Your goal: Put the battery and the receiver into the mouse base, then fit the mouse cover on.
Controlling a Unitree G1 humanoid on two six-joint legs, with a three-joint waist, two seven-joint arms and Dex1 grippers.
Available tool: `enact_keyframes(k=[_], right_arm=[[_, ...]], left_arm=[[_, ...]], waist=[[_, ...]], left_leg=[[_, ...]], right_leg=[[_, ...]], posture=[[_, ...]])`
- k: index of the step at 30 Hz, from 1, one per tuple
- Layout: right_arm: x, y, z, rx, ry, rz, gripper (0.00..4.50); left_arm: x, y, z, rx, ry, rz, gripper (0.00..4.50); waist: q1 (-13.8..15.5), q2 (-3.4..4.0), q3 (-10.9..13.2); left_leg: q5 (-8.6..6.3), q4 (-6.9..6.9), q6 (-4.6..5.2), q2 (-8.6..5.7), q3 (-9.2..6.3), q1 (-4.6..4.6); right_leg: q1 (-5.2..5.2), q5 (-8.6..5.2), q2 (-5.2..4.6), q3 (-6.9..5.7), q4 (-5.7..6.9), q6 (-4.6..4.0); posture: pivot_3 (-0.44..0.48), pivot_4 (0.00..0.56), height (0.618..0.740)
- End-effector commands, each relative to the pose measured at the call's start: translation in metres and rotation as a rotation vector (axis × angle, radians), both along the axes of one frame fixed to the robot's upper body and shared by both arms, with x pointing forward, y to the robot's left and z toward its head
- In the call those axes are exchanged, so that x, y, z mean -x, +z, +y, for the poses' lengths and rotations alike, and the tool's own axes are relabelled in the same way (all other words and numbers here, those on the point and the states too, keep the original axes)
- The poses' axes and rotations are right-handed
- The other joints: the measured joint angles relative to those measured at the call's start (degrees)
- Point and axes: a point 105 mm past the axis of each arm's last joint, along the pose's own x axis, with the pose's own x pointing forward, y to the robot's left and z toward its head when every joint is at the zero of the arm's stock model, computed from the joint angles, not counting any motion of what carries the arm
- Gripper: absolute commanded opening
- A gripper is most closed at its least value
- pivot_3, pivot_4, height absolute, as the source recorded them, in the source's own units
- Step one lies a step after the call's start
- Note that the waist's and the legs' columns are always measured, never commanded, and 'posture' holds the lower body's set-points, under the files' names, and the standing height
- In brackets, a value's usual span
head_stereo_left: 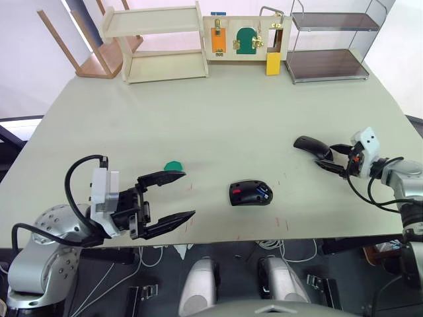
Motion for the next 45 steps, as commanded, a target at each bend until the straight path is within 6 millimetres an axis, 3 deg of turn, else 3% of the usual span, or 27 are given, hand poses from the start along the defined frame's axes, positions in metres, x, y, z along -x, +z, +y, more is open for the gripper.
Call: enact_keyframes(k=[1,8,9,10,13,22,28,45], right_arm=[[-0.003,0.018,-0.006,-0.013,-0.008,-0.062,4.5],[-0.001,0.016,-0.004,-0.015,0.007,-0.057,4.5],[0.0,0.016,-0.004,-0.016,0.009,-0.056,3.92],[0.0,0.015,-0.004,-0.015,0.009,-0.053,3.72],[0.0,0.012,-0.005,-0.008,0.009,-0.043,2.35],[0.001,0.018,-0.004,0.002,0.024,-0.072,2.3],[0.014,0.033,0.013,0.025,0.165,-0.095,2.3],[0.082,0.061,0.117,0.085,0.646,0.011,2.3]], left_arm=[[0.001,0.005,-0.001,-0.011,-0.014,-0.035,4.47],[0.001,0.004,0.0,-0.011,-0.016,-0.036,4.47],[0.001,0.004,0.0,-0.011,-0.017,-0.036,4.5],[0.001,0.004,0.0,-0.011,-0.017,-0.036,4.5],[0.0,0.003,0.0,-0.011,-0.015,-0.036,4.5],[0.0,0.002,0.002,-0.007,-0.002,-0.037,4.5],[0.0,0.001,0.005,-0.01,0.001,-0.033,4.5],[-0.003,-0.002,0.021,-0.059,-0.007,-0.011,4.5]], waist=[[0.0,0.0,0.0],[0.0,0.0,0.0],[0.0,0.0,0.0],[0.0,0.0,0.0],[0.01,0.0,0.0],[0.0,0.01,0.0],[0.08,0.04,0.02],[0.14,0.03,0.05]], left_leg=[[0.0,0.0,0.0,0.0,0.0,0.0],[0.0,0.0,0.0,0.0,0.0,0.0],[0.0,0.0,0.0,0.0,0.0,0.0],[0.0,0.0,0.0,0.0,0.0,0.0],[0.0,0.0,0.0,0.0,0.0,0.0],[0.0,0.0,0.0,0.0,0.0,0.0],[0.0,-0.01,0.0,0.0,0.0,-0.01],[0.0,-0.02,0.0,0.06,0.07,-0.2]], right_leg=[[0.0,0.0,0.0,0.0,0.0,0.0],[0.0,0.0,0.0,0.0,0.0,0.0],[0.0,0.0,0.0,0.0,0.0,0.0],[0.0,0.0,0.0,0.0,0.0,0.0],[0.0,0.0,0.0,0.0,0.0,0.0],[0.0,0.0,0.0,0.0,0.0,0.0],[-0.01,0.0,-0.01,0.0,-0.01,0.0],[-0.34,-0.02,0.0,0.01,0.06,0.0]], posture=[[0.0,0.15,0.74],[0.0,0.15,0.74],[0.0,0.15,0.74],[0.0,0.15,0.74],[0.0,0.15,0.74],[0.0,0.15,0.74],[0.0,0.15,0.74],[0.0,0.15,0.74]])
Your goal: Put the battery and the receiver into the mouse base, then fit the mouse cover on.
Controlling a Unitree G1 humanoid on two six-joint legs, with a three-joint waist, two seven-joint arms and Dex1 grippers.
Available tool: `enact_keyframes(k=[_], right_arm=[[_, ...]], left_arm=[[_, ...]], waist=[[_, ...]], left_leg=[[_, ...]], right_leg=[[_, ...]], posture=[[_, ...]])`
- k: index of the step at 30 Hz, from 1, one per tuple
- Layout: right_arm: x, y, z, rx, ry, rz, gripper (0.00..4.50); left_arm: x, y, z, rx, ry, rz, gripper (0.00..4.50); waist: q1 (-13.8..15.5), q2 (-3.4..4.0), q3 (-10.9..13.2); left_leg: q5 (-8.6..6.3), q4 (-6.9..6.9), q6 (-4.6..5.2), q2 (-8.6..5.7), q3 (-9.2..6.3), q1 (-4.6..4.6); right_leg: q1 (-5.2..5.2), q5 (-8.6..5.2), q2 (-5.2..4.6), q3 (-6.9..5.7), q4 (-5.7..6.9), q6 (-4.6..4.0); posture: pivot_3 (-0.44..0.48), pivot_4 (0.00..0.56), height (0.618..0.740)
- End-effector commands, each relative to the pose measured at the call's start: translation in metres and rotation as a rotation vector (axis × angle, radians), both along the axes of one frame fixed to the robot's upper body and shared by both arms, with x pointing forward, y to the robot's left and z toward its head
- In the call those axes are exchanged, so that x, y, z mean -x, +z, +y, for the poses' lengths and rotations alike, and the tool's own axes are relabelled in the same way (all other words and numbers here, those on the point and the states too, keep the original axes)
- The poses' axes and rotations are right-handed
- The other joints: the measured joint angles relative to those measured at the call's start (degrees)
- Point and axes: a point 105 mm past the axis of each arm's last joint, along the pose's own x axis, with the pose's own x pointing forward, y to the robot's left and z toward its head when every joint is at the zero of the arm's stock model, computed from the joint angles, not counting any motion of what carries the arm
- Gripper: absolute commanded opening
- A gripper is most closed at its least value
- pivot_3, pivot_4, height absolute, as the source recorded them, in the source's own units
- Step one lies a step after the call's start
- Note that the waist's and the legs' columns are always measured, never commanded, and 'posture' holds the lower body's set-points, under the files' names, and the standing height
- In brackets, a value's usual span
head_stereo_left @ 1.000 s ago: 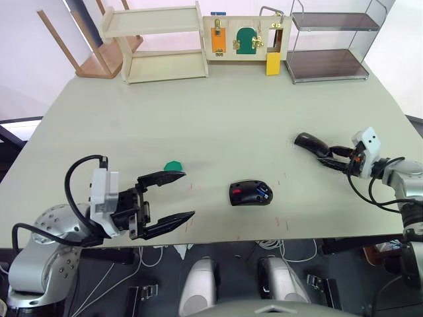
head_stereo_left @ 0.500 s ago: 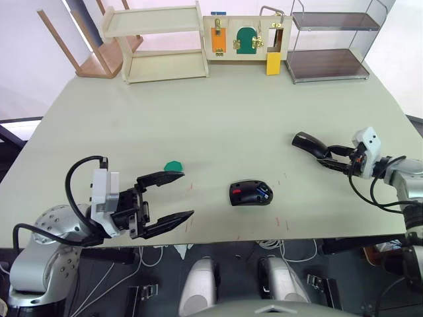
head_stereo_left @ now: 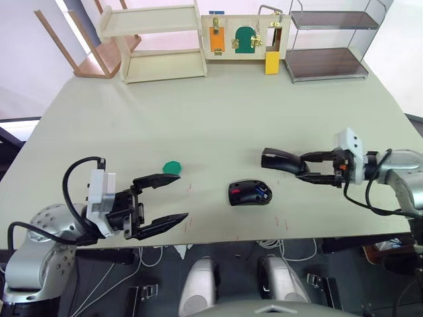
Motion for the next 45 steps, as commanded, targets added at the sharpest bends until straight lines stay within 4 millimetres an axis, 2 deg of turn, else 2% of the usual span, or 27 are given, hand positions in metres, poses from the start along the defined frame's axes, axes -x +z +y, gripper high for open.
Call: enact_keyframes(k=[1,4,9,16,31,37,45], right_arm=[[0.009,0.014,0.018,-0.001,0.065,-0.013,2.3],[0.016,0.015,0.038,0.024,0.138,-0.006,2.3],[0.016,0.011,0.054,0.121,0.185,-0.024,2.3],[0.015,0.005,0.066,0.236,0.162,-0.03,2.3],[0.013,-0.006,0.07,0.385,0.146,-0.025,2.3],[0.006,-0.003,0.075,0.389,0.146,-0.042,2.3],[0.005,-0.012,0.072,0.434,0.154,-0.018,2.3]], left_arm=[[0.0,0.009,0.005,-0.018,-0.002,-0.047,4.5],[0.0,0.008,0.008,-0.028,-0.005,-0.041,4.5],[-0.001,0.006,0.011,-0.06,-0.014,-0.036,4.5],[-0.004,0.006,0.012,-0.072,-0.017,-0.033,4.5],[-0.006,0.004,0.012,-0.086,-0.028,-0.026,4.5],[-0.006,0.003,0.013,-0.088,-0.026,-0.028,4.5],[-0.004,0.002,0.012,-0.082,-0.025,-0.029,4.5]], waist=[[0.01,-0.02,0.01],[0.0,-0.03,0.02],[-0.02,-0.04,0.04],[0.02,-0.09,0.07],[-0.02,-0.11,0.09],[-0.05,-0.12,0.1],[-0.03,-0.12,0.1]], left_leg=[[0.0,0.0,0.0,0.0,0.0,0.0],[0.0,0.0,0.0,0.0,0.04,0.0],[0.0,-0.02,-0.01,0.02,0.04,-0.02],[0.0,-0.05,-0.01,0.03,0.05,-0.06],[0.0,-0.08,-0.01,0.04,0.08,-0.09],[0.0,-0.07,-0.01,0.04,0.09,-0.09],[0.0,-0.07,-0.01,0.04,0.09,-0.09]], right_leg=[[0.0,-0.01,0.0,0.0,0.0,-0.01],[-0.03,-0.01,-0.03,0.01,0.0,-0.01],[-0.08,-0.04,-0.02,0.0,0.0,-0.07],[-0.12,-0.05,-0.05,-0.02,0.0,-0.1],[-0.19,-0.07,-0.06,-0.03,0.01,-0.13],[-0.2,-0.07,-0.06,-0.03,0.02,-0.13],[-0.2,-0.07,-0.06,-0.04,0.01,-0.14]], posture=[[0.0,0.15,0.74],[0.0,0.15,0.74],[0.0,0.15,0.74],[0.0,0.15,0.74],[0.0,0.15,0.74],[0.0,0.15,0.74],[0.0,0.15,0.74]])
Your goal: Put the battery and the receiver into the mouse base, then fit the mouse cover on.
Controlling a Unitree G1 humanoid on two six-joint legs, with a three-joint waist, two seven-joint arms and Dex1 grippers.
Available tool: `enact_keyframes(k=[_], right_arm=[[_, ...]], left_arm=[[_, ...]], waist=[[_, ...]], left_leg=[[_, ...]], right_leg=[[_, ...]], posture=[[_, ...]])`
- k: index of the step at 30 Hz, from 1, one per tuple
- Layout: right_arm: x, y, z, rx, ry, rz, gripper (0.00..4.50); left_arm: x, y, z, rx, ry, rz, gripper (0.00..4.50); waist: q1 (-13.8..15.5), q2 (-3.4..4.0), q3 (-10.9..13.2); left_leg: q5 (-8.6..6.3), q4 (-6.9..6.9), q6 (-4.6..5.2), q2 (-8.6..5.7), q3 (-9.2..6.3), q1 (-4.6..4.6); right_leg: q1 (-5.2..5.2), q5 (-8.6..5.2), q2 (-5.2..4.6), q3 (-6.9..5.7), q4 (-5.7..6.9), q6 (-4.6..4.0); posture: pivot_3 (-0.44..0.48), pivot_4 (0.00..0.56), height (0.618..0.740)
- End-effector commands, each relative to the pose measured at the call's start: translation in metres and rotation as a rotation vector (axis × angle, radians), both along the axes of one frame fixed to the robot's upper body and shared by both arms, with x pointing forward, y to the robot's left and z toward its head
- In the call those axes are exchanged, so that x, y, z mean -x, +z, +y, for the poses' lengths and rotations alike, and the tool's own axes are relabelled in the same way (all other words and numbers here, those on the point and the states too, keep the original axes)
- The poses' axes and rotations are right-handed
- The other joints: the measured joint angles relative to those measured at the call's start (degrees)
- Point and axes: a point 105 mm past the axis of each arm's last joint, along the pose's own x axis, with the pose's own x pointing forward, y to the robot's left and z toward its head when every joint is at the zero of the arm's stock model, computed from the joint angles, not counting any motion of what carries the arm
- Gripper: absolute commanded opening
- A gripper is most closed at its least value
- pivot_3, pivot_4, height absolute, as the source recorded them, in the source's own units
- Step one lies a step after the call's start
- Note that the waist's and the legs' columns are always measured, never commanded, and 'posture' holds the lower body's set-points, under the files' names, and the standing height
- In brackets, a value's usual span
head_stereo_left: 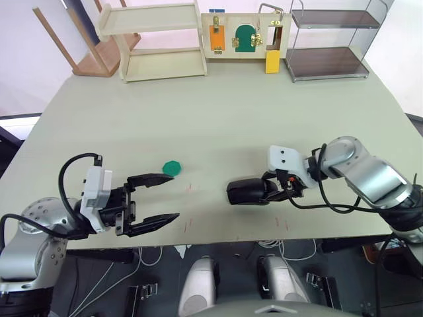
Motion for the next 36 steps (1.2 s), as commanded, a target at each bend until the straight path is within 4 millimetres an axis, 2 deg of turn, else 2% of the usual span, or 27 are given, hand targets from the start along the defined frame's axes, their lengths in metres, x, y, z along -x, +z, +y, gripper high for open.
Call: enact_keyframes(k=[1,13,17,31,36], right_arm=[[-0.003,0.003,-0.002,0.018,0.004,-0.026,2.3],[-0.004,-0.002,-0.006,0.044,-0.017,-0.037,2.3],[-0.002,-0.002,0.0,0.039,-0.009,-0.04,2.3],[-0.002,0.002,0.007,0.043,0.0,-0.055,2.3],[-0.003,-0.001,0.005,0.063,0.002,-0.053,2.3]], left_arm=[[0.001,0.004,-0.001,-0.01,-0.008,-0.034,4.5],[0.0,0.003,-0.001,-0.012,-0.016,-0.035,4.5],[0.0,0.002,-0.001,-0.015,-0.018,-0.035,4.5],[0.0,0.001,-0.001,-0.012,-0.016,-0.036,4.5],[0.0,0.001,0.0,-0.014,-0.013,-0.039,4.5]], waist=[[-0.01,0.0,0.0],[0.02,0.0,0.0],[0.0,0.0,0.0],[-0.04,0.0,0.0],[-0.05,0.0,0.0]], left_leg=[[0.0,0.0,0.0,0.0,0.0,0.0],[0.0,0.0,0.0,0.0,0.0,0.0],[0.0,0.0,0.0,0.0,0.0,0.0],[0.0,0.0,0.0,0.01,-0.01,0.01],[0.0,0.0,0.0,0.01,0.0,0.0]], right_leg=[[0.0,0.0,0.0,0.0,0.0,0.0],[0.0,0.0,-0.01,-0.01,0.0,0.0],[0.0,0.0,-0.01,-0.01,0.01,0.0],[0.0,0.0,-0.01,-0.02,0.01,0.0],[-0.01,0.0,0.0,-0.02,0.01,0.0]], posture=[[0.0,0.15,0.74],[0.0,0.15,0.74],[0.0,0.15,0.74],[0.0,0.15,0.74],[0.0,0.15,0.74]])
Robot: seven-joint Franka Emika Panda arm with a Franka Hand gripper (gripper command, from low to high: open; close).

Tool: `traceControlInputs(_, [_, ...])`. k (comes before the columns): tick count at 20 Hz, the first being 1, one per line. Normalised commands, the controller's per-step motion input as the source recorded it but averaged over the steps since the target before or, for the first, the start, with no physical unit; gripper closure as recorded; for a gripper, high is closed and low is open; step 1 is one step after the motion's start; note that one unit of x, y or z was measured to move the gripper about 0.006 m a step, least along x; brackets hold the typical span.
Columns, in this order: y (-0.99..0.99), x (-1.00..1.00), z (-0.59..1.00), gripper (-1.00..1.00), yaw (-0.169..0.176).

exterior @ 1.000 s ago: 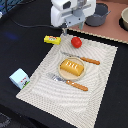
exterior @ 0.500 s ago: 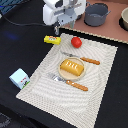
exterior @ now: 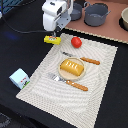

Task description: Interact with the objects in diverse but meaningful ways.

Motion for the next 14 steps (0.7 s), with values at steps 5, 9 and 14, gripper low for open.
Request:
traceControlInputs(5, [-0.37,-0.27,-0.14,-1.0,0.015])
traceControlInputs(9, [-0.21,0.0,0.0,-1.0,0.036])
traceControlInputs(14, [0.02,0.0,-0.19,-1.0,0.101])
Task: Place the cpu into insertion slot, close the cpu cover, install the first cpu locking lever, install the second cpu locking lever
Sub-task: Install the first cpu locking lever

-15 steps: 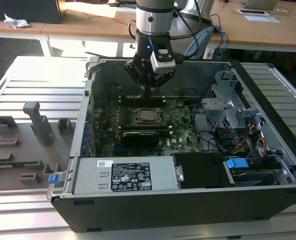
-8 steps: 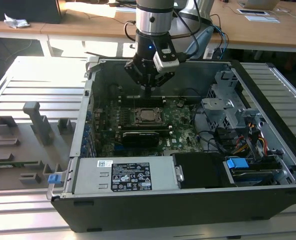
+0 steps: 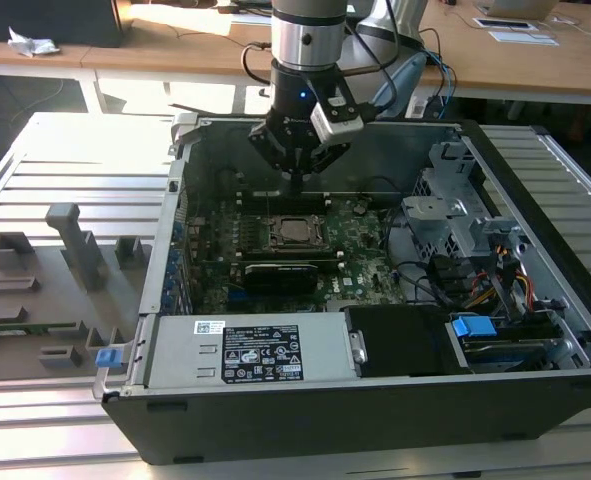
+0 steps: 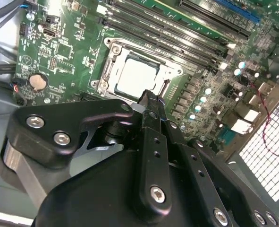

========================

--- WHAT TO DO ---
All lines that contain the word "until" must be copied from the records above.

--- SOLVED PROBLEM ---
Motion for the next 45 steps, as commanded, a target at each bend until the straight path is within 6 millimetres an axis, 3 deg of turn, else 3% of the usual span, or 27 are given, hand poses from the start along the defined frame's axes, positions in metres, x, y, z along -x, +z, +y, more is open for the gripper.
Motion for the next 45 steps, as commanded, targets added at the sharpest bends until straight lines stay within 4 millimetres an axis, 2 deg of turn, else 2% of the usual span, or 27 are given, hand positions in metres, poses from the start along the defined frame's axes, axes -x +z +y, gripper high for open.
Motion for the next 36 steps (1.2 s), as commanded, a target at each bend until the straight path is within 4 millimetres an axis, 2 deg of turn, else 2% of the usual span, or 27 are given, hand targets from the start along the defined frame's axes, their lengths in metres, x, y, z along -x, +z, +y, gripper high for open.

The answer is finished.